As I recall, Alan has psoriasis, right? He had a high ESR at one time, and an equivocal ANA. Based on that, I'd think that what he needs is NOT a spinal tap, but a more exhaustive work up for all the tests listed under connective tissue diseases. Does he have dry eyes and mouth? There were a lot of tests he had never had, and there are connective tissue diseases associated with neuropathy (just ask Silverlady, for instance). If he has a neuropathy associated with a connective tissue disease, he could qualify for IVIG without ever having a spinal tap. Spinal tap is usually to look for specific inflammatory neuropathies. He's had a 20 year history of this already. More likely connective tissue. Also, I forgot--does he have diabetes? Does he take statins for his cholesterol?

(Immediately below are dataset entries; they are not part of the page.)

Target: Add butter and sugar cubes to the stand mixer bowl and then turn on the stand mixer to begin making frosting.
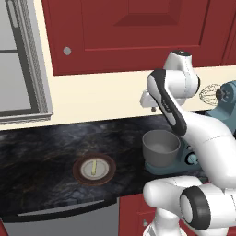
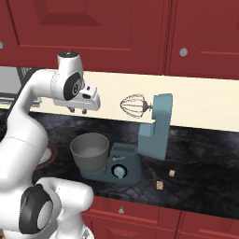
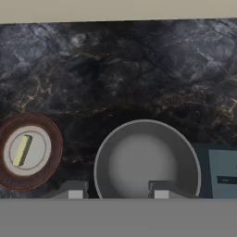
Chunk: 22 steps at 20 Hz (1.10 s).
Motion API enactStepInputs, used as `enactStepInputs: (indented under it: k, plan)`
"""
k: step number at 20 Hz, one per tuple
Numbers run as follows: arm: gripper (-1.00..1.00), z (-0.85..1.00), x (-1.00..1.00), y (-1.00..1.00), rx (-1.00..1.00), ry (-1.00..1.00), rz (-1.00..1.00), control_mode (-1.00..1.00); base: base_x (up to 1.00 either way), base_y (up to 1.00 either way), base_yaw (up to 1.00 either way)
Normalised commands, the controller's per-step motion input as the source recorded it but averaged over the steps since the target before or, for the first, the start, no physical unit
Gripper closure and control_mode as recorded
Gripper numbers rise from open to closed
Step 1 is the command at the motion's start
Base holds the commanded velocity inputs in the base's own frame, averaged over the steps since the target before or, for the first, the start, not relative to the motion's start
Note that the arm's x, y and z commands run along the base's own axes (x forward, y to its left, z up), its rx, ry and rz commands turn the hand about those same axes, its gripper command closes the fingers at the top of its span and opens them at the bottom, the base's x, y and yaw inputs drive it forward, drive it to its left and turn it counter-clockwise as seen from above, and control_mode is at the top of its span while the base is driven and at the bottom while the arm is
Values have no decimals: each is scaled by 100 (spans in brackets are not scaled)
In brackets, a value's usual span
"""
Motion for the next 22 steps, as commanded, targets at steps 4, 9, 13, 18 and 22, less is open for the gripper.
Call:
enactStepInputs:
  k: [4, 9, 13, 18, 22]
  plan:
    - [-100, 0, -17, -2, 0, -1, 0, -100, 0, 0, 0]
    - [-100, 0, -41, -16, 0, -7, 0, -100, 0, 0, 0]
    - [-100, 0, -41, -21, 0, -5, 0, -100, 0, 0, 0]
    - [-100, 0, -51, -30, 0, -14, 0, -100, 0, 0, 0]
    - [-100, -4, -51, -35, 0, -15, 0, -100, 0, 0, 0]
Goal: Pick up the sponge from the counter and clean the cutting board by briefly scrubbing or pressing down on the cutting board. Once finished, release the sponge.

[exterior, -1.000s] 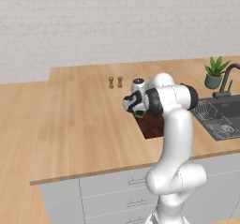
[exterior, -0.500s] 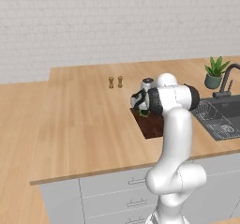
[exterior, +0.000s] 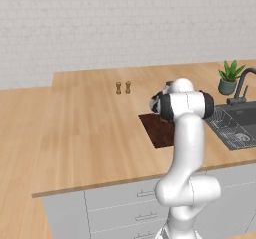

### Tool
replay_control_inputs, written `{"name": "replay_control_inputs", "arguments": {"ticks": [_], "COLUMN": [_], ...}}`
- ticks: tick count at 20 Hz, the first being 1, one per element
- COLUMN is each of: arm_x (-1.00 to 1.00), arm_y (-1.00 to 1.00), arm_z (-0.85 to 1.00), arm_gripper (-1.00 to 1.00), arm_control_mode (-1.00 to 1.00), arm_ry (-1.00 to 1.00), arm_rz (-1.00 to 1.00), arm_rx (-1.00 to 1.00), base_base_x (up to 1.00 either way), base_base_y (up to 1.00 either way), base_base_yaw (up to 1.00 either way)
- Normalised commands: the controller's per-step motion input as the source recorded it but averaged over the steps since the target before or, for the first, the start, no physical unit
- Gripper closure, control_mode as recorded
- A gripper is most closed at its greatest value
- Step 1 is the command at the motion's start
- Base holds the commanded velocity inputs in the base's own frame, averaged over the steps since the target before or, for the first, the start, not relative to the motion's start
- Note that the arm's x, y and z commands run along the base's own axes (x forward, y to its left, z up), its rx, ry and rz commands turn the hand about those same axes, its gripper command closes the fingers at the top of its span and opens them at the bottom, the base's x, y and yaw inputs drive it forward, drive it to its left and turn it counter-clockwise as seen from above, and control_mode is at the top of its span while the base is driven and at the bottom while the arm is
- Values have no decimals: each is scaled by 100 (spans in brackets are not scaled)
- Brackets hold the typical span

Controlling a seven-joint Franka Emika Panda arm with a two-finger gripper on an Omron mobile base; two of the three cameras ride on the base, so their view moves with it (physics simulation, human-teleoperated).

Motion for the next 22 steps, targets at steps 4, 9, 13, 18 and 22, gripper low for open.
{"name": "replay_control_inputs", "arguments": {"ticks": [4,9,13,18,22], "arm_x": [6,7,51,9,-6], "arm_y": [-61,-10,68,80,59], "arm_z": [-1,-61,0,-18,-98], "arm_gripper": [100,100,100,100,100], "arm_control_mode": [-100,-100,-100,-100,-100], "arm_ry": [0,5,0,7,17], "arm_rz": [0,0,0,0,2], "arm_rx": [0,0,0,0,-3], "base_base_x": [0,0,0,0,0], "base_base_y": [0,0,0,0,0], "base_base_yaw": [0,0,0,0,0]}}
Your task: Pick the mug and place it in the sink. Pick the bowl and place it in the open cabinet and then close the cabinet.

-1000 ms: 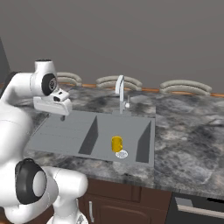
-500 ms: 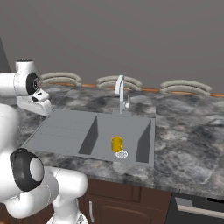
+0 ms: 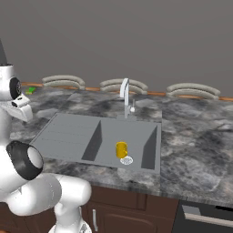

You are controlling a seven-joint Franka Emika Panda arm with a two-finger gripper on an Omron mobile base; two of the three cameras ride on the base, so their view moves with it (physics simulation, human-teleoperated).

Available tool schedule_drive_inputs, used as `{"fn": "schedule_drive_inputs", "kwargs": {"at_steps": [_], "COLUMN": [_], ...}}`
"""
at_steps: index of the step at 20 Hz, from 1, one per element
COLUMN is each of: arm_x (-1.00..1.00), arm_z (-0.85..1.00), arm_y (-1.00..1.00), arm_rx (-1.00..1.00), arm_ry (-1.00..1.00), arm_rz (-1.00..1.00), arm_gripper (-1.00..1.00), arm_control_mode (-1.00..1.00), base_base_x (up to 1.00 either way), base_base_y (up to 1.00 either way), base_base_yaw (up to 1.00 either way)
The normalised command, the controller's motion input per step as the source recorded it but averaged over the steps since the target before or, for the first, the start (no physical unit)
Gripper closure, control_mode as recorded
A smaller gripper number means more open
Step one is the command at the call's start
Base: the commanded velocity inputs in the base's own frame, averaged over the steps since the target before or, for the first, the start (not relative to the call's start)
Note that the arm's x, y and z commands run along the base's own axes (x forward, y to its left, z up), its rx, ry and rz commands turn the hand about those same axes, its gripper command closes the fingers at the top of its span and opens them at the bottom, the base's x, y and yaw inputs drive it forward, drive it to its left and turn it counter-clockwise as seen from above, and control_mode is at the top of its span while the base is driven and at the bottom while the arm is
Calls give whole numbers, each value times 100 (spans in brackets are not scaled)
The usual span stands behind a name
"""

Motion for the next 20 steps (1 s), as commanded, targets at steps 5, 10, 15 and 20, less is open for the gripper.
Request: {"fn": "schedule_drive_inputs", "kwargs": {"at_steps": [5,10,15,20], "arm_x": [0,0,0,2], "arm_z": [-8,-4,-12,-9], "arm_y": [73,57,61,58], "arm_rx": [0,1,9,6], "arm_ry": [0,0,-4,-10], "arm_rz": [0,3,2,0], "arm_gripper": [-100,-100,-100,-100], "arm_control_mode": [-100,-100,-100,-100], "base_base_x": [0,0,0,0], "base_base_y": [0,0,0,0], "base_base_yaw": [0,0,0,0]}}
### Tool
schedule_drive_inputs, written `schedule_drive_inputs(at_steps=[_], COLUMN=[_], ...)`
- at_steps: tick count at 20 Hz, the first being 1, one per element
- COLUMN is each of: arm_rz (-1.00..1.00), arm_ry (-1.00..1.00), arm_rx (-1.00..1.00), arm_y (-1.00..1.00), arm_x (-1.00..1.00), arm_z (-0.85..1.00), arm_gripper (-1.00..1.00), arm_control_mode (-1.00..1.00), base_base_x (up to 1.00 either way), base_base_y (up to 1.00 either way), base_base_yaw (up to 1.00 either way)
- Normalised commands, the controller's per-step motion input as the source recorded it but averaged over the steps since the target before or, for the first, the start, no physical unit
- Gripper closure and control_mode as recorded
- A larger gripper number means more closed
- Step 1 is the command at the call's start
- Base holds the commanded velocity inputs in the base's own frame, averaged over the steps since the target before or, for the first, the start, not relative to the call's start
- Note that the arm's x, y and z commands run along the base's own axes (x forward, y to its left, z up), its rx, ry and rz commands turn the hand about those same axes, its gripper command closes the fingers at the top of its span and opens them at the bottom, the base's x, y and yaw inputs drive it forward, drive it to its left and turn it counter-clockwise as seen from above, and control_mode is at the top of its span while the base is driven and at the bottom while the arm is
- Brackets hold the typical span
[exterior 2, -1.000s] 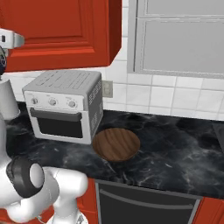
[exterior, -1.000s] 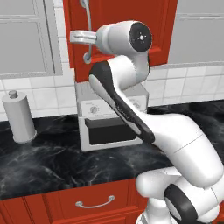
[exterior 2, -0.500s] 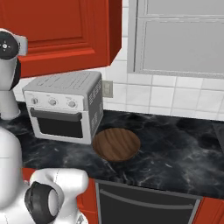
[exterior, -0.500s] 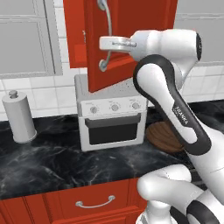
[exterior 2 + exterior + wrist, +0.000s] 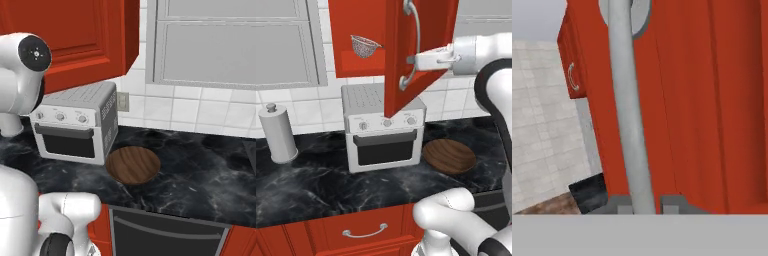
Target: Open the cabinet and setup a tea strainer by placing it in the bowl upright.
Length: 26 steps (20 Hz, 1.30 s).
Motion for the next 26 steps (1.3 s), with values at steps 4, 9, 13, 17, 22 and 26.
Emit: schedule_drive_inputs(at_steps=[4, 9, 13, 17, 22, 26], arm_rz=[-0.01, -0.08, 0.0, -0.06, -0.23, -0.28], arm_ry=[-0.29, 0.03, 0.0, 0.0, 0.04, 0.14], arm_rx=[-0.53, -0.19, -0.01, 0.0, -0.04, -0.23], arm_y=[-0.64, -0.54, -0.01, 0.0, -0.09, 0.13], arm_x=[-0.68, -0.21, 0.0, -0.2, -0.72, -0.7], arm_z=[0.0, 0.15, -0.02, 0.02, 0.08, 0.18], arm_gripper=[1.0, 1.0, -1.0, -1.0, -1.0, -1.0], arm_control_mode=[-1.0, -1.0, -1.0, -1.0, -1.0, -1.0], base_base_x=[0.0, 0.0, 0.0, 0.0, 0.0, 0.0], base_base_y=[0.0, 0.0, 0.0, 0.0, 0.0, 0.0], base_base_yaw=[0.0, 0.0, 0.0, 0.0, 0.0, 0.0])
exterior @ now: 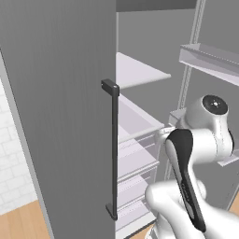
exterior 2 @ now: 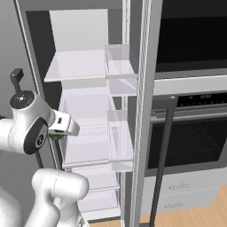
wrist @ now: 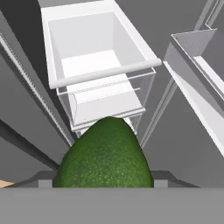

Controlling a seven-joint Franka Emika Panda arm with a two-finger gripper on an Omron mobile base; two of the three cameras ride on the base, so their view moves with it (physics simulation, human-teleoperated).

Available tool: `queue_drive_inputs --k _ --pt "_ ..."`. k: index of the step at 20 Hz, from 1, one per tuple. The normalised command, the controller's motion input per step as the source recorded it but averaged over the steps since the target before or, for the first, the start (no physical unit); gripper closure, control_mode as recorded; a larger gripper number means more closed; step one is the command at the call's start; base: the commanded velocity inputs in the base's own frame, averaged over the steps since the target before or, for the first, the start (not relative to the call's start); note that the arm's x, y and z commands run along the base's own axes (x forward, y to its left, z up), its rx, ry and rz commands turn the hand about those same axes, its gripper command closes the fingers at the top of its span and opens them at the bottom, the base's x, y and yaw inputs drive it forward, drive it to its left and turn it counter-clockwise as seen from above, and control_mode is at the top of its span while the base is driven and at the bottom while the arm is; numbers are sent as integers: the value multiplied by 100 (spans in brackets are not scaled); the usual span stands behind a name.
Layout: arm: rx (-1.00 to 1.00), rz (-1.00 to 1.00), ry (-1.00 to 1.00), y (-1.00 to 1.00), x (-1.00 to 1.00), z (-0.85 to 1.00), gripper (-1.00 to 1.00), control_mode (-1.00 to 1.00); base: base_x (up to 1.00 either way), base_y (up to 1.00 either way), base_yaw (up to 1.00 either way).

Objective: Place one avocado and one steak in each tupperware on the nearby counter, to pack two identical lunches.

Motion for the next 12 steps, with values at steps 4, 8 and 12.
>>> queue_drive_inputs --k 4,8,12 --pt "-1 2 0 10 -64 -1 100 -100 0 0 0" --pt "0 0 -3 0 -35 -44 100 -100 0 0 0" --pt "0 0 0 0 -14 -23 100 -100 0 0 0"
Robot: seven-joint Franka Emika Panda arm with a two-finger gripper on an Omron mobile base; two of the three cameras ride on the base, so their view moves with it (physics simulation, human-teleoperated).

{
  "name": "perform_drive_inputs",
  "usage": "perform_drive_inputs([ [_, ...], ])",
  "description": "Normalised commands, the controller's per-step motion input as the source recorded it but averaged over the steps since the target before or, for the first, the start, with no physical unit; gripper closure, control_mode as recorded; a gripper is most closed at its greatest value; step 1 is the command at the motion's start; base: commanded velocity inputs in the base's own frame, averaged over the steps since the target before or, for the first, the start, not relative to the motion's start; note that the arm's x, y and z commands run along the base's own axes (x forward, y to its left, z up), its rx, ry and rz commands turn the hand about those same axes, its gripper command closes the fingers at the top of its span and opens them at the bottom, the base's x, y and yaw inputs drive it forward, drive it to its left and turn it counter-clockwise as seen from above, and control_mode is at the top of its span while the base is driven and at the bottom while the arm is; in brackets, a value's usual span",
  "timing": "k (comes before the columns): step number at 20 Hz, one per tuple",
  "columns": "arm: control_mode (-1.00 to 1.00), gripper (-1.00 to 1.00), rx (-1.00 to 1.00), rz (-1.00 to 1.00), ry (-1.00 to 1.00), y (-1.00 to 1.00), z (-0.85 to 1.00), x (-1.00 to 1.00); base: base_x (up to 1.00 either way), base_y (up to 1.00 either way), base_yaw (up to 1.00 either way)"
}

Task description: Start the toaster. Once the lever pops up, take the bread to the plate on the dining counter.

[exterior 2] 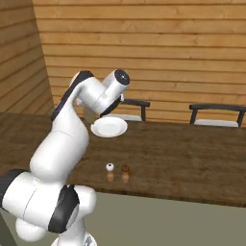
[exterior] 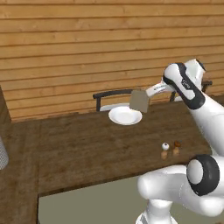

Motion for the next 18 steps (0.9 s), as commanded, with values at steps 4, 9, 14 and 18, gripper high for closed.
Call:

I just pulled up the labs you'd sent me, and it says, after ANA "Interpretive note: The above results suggest the possibility of clinically significnt autoimmune antibodies
that may be detected by ENA (Sm RNP, SS A, SS-B, Sch1-70, Jo-1) antibody assay or a dsDNA antipody assay antibody assay or a dsDNA antipody assay'


Did he ever get these tests? Please, Melody, before getting all worried about the spinal tap, make sure he gets the simple blood tests he should have had back then.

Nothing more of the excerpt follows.